● WORK REQUIRED:
Would you return the material below exactly, with no line left out?

[RAW DATA Boundary: Start]

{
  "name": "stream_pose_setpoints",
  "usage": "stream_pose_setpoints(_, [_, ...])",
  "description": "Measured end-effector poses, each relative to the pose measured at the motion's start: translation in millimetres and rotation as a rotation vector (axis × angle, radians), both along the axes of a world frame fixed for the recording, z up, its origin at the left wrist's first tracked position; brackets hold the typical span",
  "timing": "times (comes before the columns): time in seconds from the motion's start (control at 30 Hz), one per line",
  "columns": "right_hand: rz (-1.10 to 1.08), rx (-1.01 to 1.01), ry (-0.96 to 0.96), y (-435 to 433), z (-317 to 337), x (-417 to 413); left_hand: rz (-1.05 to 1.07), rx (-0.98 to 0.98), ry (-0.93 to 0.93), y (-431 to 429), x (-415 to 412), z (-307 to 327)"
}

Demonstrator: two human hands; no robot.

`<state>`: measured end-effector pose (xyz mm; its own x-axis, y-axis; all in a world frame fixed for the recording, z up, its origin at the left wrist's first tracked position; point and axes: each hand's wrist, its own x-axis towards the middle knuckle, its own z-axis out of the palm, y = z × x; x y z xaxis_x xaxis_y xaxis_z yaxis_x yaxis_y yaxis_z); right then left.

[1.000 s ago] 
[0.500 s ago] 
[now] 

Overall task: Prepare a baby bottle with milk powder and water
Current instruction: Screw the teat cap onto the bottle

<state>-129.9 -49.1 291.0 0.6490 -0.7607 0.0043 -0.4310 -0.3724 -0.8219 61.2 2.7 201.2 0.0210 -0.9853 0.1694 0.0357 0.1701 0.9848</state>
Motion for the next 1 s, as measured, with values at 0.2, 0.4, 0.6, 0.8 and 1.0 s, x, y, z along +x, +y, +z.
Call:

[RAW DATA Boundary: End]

● RESPONSE:
{
  "name": "stream_pose_setpoints",
  "usage": "stream_pose_setpoints(_, [_, ...])",
  "description": "Measured end-effector poses, each relative to the pose measured at the motion's start: translation in millimetres and rotation as a rotation vector (axis × angle, radians), both along the axes of a world frame fixed for the recording, z up, its origin at the left wrist's first tracked position; brackets hold the typical span",
  "timing": "times (comes before the columns): time in seconds from the motion's start (control at 30 Hz), one per line",
  "columns": "right_hand: rz (-1.10 to 1.08), rx (-1.01 to 1.01), ry (-0.96 to 0.96), y (-435 to 433), z (-317 to 337), x (-417 to 413); left_hand: rz (-1.05 to 1.07), rx (-0.98 to 0.98), ry (-0.93 to 0.93), y (-431 to 429), x (-415 to 412), z (-307 to 327)"
}

Demonstrator: two human hands; no robot.

`<state>`: measured end-effector pose (xyz mm; its own x-axis, y-axis; all in a world frame fixed for the recording, z up, its origin at the left wrist's first tracked position; point and axes: each hand's wrist, its own x-axis towards the middle knuckle, its own z-axis out of the palm, y = z × x; x y z xaxis_x xaxis_y xaxis_z yaxis_x yaxis_y yaxis_z); right then left.

[1.000 s ago] 
[0.500 s ago] 
[now] 

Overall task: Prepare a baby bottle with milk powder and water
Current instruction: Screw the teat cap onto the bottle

<state>-129.9 -49.1 291.0 0.6490 -0.7607 0.0043 -0.4310 -0.3724 -0.8219 61.2 2.7 201.2 0.0210 -0.9853 0.1694 0.0357 0.1701 0.9848</state>
Motion for the next 1 s, as measured, with values at 0.2, 0.4, 0.6, 0.8 and 1.0 s, x, y, z along +x, +y, +z.
Call:

This completes the requested output.